# What is expected:
Collect every line in the records below that contains the word "segment".

(Data listing begins)

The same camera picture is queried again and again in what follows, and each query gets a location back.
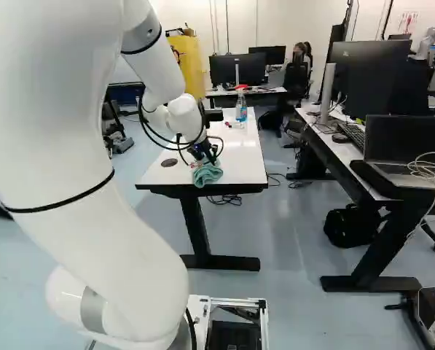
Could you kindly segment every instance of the computer mouse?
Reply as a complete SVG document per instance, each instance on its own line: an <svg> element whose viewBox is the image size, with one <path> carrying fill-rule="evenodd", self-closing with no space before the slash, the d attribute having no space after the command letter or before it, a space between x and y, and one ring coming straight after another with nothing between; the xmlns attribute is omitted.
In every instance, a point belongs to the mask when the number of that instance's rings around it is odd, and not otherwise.
<svg viewBox="0 0 435 350"><path fill-rule="evenodd" d="M332 135L332 141L336 144L347 144L350 142L350 138L348 136L342 135L341 133L335 133Z"/></svg>

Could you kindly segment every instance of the keyboard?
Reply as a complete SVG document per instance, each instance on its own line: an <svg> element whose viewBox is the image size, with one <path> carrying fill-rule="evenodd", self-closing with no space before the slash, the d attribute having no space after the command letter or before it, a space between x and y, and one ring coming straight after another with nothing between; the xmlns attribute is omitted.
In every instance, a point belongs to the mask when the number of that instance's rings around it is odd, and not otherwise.
<svg viewBox="0 0 435 350"><path fill-rule="evenodd" d="M344 124L342 122L339 122L337 128L350 138L353 144L359 148L361 153L364 153L365 134L362 129L354 124Z"/></svg>

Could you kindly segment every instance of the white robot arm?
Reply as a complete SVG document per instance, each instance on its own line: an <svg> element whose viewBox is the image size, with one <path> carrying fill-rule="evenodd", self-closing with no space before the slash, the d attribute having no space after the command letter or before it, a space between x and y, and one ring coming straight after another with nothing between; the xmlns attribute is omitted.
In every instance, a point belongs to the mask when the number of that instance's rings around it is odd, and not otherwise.
<svg viewBox="0 0 435 350"><path fill-rule="evenodd" d="M410 56L414 60L424 61L428 59L429 50L435 43L435 28L429 28L426 36L421 40L416 55Z"/></svg>
<svg viewBox="0 0 435 350"><path fill-rule="evenodd" d="M145 118L194 140L196 102L147 0L0 0L0 199L60 263L47 282L60 317L110 346L166 350L187 270L111 180L100 115L120 50Z"/></svg>

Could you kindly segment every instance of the teal cloth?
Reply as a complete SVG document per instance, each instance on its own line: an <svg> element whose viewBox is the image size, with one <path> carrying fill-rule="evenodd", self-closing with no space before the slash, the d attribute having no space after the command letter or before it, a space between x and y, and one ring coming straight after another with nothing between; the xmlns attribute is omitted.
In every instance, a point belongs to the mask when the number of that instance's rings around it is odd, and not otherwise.
<svg viewBox="0 0 435 350"><path fill-rule="evenodd" d="M204 163L207 163L208 160L205 158L203 160ZM207 184L212 184L217 181L224 175L222 169L220 169L220 163L217 160L216 165L212 165L212 163L207 163L204 166L197 167L193 171L193 183L197 188L203 188Z"/></svg>

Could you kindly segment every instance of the woman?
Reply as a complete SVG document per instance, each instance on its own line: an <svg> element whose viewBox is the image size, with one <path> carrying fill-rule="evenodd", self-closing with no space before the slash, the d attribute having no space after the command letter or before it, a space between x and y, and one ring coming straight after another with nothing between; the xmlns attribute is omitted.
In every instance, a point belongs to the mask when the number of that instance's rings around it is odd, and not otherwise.
<svg viewBox="0 0 435 350"><path fill-rule="evenodd" d="M295 46L293 46L293 55L291 58L292 63L296 63L297 61L303 62L305 59L307 48L306 45L302 42L297 42Z"/></svg>
<svg viewBox="0 0 435 350"><path fill-rule="evenodd" d="M311 44L310 42L304 42L303 44L305 44L306 46L306 57L308 57L310 59L310 70L313 69L313 50L311 48Z"/></svg>
<svg viewBox="0 0 435 350"><path fill-rule="evenodd" d="M301 63L301 62L306 62L308 64L308 71L311 70L311 62L309 61L309 58L306 56L307 53L307 47L304 43L302 42L297 42L294 46L293 46L293 52L291 54L291 61L286 61L283 64L282 69L285 70L285 68L287 67L287 65L289 63Z"/></svg>

(Data listing ends)

# Solution below:
Could you kindly segment every instance of the computer mouse?
Could you kindly segment every instance of the keyboard?
Could you kindly segment every instance of the white robot arm?
Could you kindly segment every instance of the teal cloth?
Could you kindly segment every instance of the woman?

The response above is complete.